Commission includes LGBTI people in initiative to tackle hate crime and hate speech across the European Union
The European Commission has put forward a legal initiative to extend the list of EU crimes to include hate speech, both online and offline, and hate crime, with clear understanding that LGBTI people must be protected.
Today, with its initiative to tackle hate crime and hate speech across the European Union, the EU Commission has recognised ever-growing violence and hate speech against LGBTI people by including sexual orientation, gender identity, gender expression and sex characteristics (SOGIESC) as protected grounds in the second step of the initiative.
By naming SOGIESC explicitly in the hate crime and hate speech initiative, the Commission has drawn attention to the prevalence of bias motivated violence and incitement against LGBTI people due to historical and structural discrimination and oppression, and sends a signal to the criminal justice system, potential perpetrators and victims of hate crime or hate speech that hate crime and hate speech against LGBTI people should be taken seriously.
On 16 September this year, the European Commission President, Ursula von der Leyen announced, in her State of the Union Address at the European Parliament a new initiative on extending the list of EU crimes to all forms of hate crime and hate speech – whether because of race, religion, gender or sexuality. It was further mentioned in the Commission Work Programme 2021 and in February 2021, the Commission published a roadmap on the initiative, scheduled for the fourth quarter of 2021.
As it is noted in a letter sent by the ILGA-Europe, OII Europe and TGEU to President von der Leyen, only by the explicit inclusion can existing protection gaps be closed across the EU and LGBTI phobic hate crime be tackled effectively. A number of reports show that in places where discrimination against LGBTI people prevails, the provision of a general legal protection often leads to disadvantageous application of the law against this group.
Welcoming the explicit inclusion of SOGIESC in the initiative, Akram Kubanychbekov, Senior Advocacy Officer with ILGA-Europe said: “Considering the prevalence of hate speech and hate crime against LGBTI people in the EU, it is critical that the EU finally recognises bias-motivated violence and speech against LGBTI people.
“This will establish a legislative framework to work towards real change in society, where right of LGBTI people are fully respected on equal footing with others. It will also allow to develop policies at the EU and national levels on preventing bias motivated violence, advance support services for victims of such crimes and training staff of the criminal justice system among others.”

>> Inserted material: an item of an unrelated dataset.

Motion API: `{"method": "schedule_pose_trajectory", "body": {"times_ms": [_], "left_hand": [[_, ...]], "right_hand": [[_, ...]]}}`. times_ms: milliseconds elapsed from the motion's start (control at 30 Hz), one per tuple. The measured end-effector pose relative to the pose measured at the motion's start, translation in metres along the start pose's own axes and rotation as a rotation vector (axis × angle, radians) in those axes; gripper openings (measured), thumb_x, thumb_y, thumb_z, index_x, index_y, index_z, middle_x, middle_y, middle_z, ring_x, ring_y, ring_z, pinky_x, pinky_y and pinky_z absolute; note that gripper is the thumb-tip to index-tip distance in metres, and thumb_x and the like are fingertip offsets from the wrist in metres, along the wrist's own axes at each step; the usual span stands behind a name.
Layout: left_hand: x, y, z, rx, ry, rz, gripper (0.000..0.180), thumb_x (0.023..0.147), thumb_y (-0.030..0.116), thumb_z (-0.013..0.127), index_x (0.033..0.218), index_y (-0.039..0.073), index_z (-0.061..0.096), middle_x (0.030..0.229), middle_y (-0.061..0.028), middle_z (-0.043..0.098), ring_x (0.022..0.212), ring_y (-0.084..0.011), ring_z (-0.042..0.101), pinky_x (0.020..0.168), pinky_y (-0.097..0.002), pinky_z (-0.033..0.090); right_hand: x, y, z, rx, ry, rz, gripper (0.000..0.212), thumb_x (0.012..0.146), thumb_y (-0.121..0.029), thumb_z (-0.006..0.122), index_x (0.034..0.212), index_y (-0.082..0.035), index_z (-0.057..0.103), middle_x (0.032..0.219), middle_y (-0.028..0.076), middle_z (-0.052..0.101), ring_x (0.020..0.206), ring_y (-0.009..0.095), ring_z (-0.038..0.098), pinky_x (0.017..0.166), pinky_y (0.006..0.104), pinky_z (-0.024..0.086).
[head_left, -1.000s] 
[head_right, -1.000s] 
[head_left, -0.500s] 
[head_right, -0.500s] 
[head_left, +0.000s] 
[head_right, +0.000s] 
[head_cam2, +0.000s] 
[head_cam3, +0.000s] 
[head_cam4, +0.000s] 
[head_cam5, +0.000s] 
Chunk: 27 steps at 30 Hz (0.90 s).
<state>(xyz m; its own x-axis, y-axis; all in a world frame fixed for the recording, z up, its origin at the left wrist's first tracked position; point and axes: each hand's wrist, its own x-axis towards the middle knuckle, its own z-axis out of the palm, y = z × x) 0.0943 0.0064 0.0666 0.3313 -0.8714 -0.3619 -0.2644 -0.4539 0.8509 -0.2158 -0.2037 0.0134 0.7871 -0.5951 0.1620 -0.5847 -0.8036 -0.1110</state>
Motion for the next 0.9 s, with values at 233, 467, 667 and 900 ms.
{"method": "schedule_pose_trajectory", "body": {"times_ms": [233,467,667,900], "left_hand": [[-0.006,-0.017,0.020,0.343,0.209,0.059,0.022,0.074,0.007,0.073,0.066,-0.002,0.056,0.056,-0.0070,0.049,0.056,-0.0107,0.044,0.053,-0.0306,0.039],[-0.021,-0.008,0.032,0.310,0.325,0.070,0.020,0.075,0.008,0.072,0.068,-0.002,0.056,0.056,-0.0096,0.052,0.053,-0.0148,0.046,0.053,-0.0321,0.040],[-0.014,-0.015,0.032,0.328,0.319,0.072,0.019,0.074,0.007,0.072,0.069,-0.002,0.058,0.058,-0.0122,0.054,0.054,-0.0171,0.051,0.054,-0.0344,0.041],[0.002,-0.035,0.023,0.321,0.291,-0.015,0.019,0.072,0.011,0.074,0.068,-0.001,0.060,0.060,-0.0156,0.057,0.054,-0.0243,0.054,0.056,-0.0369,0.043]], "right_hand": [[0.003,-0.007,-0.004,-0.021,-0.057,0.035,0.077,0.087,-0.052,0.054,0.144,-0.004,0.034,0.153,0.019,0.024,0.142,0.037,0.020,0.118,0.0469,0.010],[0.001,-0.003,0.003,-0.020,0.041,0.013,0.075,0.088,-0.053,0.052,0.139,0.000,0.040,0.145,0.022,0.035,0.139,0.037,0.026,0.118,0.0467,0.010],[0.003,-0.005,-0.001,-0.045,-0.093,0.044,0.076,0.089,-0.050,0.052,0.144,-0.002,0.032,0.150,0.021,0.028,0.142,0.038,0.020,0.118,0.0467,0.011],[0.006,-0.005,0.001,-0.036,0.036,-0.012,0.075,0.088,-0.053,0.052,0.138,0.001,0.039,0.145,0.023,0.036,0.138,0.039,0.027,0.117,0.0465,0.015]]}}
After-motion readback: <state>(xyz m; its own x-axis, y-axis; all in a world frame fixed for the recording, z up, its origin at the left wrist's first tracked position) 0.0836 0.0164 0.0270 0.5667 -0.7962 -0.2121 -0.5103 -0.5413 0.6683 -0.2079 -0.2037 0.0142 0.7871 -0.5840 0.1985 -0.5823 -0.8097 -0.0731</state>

Article 83(1) TFEU provides for an exhaustive list of areas of particularly serious crime with a cross-border dimension (known as ‘list of EU crimes’) for which the European Parliament and the Council may establish minimum rules concerning the definition of criminal offences and sanctions. Under Article 83(1), third subparagraph, based on ‘developments in crime’, the Council may adopt unanimously a decision (subject to the consent of the Parliament) extending this list by adding other areas of crime. The Commission presented this initiative to trigger such Council decision, through a Communication to the European Parliament and the Council.
Adoption of the decision of the Council to identify hate speech and hate crime as “other areas of crime” will serve as a legal basis for the next step: adoption of a directive or regulation setting standards for the prosecution of such crimes, recognition of the protected characteristics, and the protection of victims of the bias motivated violence or incitement to discrimination across the EU. Second step will go through the ordinary legislative procedure.
This initiative will complement the work on a legislative proposal on preventing and combatting gender-based violence against women and domestic violence to be presented at the beginning of 2022 and the proposal for a Digital Services Act.
ILGA-Europe have provided input to numerous open and targeted consultations on the topic this year and closely supported the Commission’s work on this initiative.